# [TASK DIRECTIONS]
Transcribe nothing except the lines below that run from the one with "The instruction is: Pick" to the one with "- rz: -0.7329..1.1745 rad", ends included, and do not copy any picture.

# [PROVIDED DATA]
•••••

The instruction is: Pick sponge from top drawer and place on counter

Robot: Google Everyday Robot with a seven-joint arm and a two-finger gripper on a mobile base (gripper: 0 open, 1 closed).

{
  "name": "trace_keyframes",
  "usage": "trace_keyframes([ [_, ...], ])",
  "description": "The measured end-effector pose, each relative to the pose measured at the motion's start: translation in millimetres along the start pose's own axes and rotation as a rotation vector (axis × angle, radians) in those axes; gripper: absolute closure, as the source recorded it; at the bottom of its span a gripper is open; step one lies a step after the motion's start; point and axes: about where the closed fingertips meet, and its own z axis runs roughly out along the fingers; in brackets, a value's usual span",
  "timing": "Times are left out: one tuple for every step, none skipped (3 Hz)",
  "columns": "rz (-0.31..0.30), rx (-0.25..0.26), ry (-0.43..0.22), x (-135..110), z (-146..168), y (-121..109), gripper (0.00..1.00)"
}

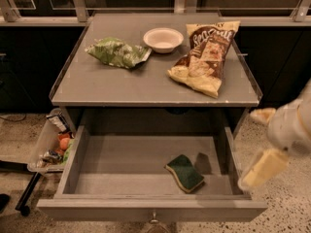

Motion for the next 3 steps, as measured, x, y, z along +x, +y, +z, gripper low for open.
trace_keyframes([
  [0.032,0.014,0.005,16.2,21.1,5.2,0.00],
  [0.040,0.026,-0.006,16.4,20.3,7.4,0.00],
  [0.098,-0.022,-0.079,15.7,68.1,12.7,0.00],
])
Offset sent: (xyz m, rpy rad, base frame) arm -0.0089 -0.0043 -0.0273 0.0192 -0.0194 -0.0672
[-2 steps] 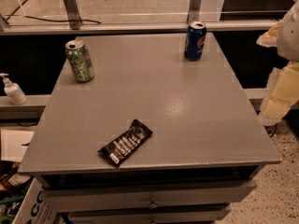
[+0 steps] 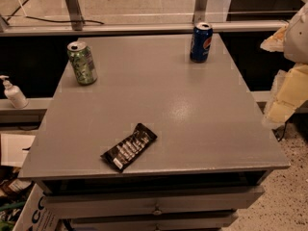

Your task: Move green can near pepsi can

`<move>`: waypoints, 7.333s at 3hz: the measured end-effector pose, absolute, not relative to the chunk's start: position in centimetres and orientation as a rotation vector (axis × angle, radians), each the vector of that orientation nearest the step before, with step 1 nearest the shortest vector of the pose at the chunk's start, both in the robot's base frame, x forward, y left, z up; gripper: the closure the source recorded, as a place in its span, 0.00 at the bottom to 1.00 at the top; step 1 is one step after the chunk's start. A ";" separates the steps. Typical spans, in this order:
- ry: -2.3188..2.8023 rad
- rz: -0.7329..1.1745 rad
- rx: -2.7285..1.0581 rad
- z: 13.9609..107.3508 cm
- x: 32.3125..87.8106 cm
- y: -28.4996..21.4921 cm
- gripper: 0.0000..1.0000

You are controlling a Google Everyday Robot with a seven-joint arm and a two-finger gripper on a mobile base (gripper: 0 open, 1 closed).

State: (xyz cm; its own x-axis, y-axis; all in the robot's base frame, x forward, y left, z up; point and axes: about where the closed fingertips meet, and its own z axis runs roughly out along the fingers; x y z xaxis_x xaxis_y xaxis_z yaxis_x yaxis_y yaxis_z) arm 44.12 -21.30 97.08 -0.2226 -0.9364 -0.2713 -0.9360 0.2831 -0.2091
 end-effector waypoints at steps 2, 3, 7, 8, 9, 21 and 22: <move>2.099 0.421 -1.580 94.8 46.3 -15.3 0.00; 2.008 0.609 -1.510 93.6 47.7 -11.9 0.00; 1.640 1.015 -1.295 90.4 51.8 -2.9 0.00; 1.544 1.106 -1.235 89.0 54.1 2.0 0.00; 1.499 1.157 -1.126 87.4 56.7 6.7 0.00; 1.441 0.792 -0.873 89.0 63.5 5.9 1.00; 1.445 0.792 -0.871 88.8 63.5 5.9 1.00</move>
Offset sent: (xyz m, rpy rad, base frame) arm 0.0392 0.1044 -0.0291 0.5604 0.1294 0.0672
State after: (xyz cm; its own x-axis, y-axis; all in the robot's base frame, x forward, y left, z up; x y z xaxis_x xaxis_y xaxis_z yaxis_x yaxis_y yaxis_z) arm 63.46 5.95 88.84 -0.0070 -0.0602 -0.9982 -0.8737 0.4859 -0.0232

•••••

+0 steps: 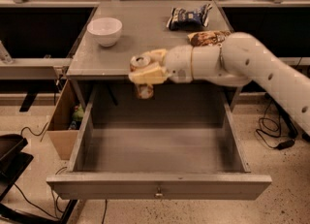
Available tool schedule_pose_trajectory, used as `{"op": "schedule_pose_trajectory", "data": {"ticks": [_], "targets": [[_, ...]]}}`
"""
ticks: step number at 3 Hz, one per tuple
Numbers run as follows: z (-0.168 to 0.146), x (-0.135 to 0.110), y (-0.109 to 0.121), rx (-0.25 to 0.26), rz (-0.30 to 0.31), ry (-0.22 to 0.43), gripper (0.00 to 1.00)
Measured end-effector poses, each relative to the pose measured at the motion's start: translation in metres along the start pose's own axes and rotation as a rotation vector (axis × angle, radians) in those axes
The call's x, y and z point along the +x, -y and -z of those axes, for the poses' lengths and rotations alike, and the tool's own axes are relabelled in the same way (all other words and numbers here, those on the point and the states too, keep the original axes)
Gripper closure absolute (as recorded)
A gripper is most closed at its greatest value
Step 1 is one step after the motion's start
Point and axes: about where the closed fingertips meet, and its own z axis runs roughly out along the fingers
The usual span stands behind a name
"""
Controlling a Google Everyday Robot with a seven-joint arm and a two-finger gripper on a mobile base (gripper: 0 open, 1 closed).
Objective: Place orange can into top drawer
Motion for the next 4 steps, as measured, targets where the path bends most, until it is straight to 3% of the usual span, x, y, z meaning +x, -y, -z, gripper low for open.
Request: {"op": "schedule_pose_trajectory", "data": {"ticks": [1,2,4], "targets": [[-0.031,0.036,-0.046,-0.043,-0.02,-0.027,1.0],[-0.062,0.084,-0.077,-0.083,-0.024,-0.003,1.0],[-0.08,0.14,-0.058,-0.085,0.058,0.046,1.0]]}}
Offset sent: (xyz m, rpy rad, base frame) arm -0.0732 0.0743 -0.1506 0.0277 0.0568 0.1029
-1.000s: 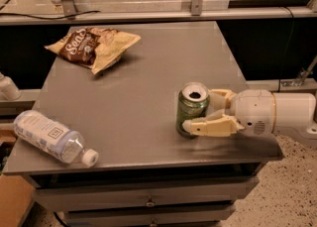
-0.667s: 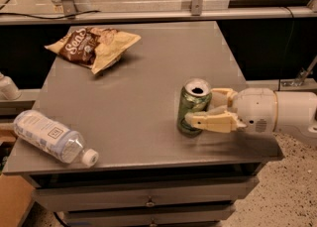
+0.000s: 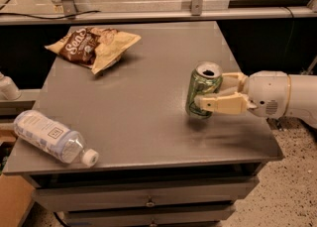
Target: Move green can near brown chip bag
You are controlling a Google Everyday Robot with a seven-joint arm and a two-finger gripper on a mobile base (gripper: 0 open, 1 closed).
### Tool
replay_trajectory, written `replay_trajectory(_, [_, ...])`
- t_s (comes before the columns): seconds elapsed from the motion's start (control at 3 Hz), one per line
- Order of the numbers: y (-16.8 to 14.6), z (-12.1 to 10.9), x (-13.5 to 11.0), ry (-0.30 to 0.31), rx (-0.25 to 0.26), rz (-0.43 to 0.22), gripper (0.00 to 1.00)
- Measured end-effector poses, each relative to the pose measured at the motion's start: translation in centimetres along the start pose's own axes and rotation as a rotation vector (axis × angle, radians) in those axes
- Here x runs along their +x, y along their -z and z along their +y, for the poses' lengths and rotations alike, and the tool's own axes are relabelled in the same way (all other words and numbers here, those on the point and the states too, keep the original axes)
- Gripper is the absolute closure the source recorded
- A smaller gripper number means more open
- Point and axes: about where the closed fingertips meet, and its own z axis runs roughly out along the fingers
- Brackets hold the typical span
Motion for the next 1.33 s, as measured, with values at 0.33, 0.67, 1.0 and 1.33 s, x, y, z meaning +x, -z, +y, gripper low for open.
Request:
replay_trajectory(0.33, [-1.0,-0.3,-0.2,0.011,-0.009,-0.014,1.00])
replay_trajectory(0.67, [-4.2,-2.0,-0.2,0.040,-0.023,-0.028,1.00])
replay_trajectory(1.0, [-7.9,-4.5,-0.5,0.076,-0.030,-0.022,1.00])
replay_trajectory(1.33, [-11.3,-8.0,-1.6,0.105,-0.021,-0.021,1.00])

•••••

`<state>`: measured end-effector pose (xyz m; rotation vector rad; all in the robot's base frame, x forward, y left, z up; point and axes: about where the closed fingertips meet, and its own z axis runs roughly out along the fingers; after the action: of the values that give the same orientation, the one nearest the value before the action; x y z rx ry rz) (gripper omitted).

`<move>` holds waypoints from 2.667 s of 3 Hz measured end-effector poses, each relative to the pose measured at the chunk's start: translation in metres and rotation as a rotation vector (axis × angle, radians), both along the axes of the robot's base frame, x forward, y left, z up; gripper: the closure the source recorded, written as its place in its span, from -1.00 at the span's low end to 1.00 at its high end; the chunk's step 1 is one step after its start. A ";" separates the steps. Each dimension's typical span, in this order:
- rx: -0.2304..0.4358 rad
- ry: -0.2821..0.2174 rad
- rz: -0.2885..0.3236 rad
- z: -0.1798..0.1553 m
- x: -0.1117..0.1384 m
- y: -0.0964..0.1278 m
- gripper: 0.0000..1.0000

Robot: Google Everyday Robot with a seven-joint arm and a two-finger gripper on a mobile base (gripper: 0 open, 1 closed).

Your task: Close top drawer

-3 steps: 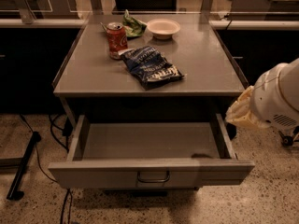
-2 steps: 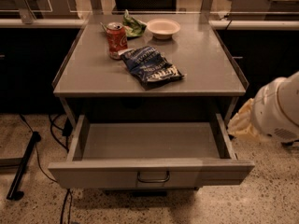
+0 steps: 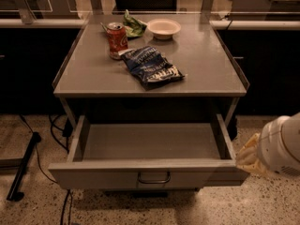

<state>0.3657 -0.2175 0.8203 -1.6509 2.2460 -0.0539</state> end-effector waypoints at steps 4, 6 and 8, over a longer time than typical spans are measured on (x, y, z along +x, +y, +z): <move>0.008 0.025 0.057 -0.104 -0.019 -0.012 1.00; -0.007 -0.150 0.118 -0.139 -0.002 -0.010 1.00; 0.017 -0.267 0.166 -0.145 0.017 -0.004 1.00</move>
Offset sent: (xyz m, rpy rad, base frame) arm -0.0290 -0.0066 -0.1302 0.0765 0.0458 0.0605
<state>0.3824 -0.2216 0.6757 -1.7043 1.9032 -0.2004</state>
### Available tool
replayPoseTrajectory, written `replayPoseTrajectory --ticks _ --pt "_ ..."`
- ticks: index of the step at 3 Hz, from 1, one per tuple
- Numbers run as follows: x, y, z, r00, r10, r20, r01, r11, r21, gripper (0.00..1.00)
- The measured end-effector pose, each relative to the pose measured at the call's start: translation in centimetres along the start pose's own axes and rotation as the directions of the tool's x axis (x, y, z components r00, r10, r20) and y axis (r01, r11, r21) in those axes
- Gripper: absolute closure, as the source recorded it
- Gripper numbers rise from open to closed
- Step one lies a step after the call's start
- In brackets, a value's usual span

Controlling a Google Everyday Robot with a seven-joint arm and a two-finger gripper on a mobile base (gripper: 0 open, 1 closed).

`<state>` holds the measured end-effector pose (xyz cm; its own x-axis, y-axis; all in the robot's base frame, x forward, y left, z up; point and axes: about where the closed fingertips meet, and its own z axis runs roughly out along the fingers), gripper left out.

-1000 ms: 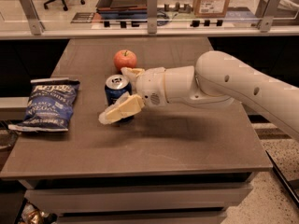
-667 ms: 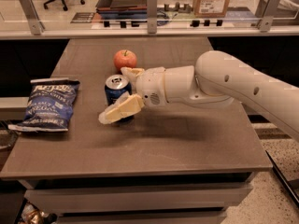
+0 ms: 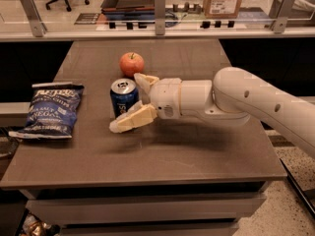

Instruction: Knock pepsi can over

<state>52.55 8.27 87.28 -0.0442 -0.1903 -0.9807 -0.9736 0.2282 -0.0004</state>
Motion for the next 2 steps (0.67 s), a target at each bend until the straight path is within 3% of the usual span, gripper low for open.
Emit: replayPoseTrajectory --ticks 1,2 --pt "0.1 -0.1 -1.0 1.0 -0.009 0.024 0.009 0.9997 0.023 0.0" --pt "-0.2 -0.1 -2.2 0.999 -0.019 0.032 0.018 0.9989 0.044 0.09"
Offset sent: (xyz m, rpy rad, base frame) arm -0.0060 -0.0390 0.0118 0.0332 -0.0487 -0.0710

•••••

# [RESPONSE BELOW]
The instruction is: Pick sponge from top drawer and place on counter

Robot: Google Everyday Robot with a seven-joint arm and a two-finger gripper on a mobile base (gripper: 0 open, 1 closed).

{
  "name": "trace_keyframes",
  "usage": "trace_keyframes([ [_, ...], ])",
  "description": "The measured end-effector pose, each relative to the pose measured at the motion's start: translation in millimetres along the start pose's own axes and rotation as a rotation vector (axis × angle, radians) in those axes; gripper: absolute closure, as the source recorded it; at the bottom of its span a gripper is open; step one lies a step after the motion's start; point and axes: about where the closed fingertips meet, and its own z axis runs roughly out along the fingers; in brackets, a value's usual span",
  "timing": "Times are left out: one tuple for every step, none skipped (3 Hz)",
  "columns": "rz (-0.31..0.30), rx (-0.25..0.26), ry (-0.43..0.22), x (-135..110), z (-146..168), y (-121..109), gripper (0.00..1.00)"
}


Motion for the next 3 steps, as measured, x, y, z along +x, +y, +z, gripper low for open.
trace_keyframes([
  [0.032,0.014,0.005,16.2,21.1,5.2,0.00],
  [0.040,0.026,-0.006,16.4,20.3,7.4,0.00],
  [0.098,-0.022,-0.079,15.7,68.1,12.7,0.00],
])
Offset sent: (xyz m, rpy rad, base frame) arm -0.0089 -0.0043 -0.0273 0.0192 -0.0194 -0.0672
[-2 steps] 
[+0 steps] 

Your task: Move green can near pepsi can

`<move>`: waypoints, 7.333s at 3hz: the measured end-effector pose, absolute, not relative to the chunk's start: position in centimetres and orientation as a rotation vector (axis × angle, radians), each the vector of that orientation nearest the step before, with step 1 nearest the shortest vector of the pose at the chunk's start, both in the robot's base frame, x forward, y left, z up; gripper: the closure the source recorded, as a place in its span, 0.00 at the bottom to 1.00 at the top; step 1 is one step after the chunk's start. A ";" separates the steps. Typical spans, in this order:
- ry: -2.3188..2.8023 rad
- rz: -0.7329..1.1745 rad

Nothing else goes with this output.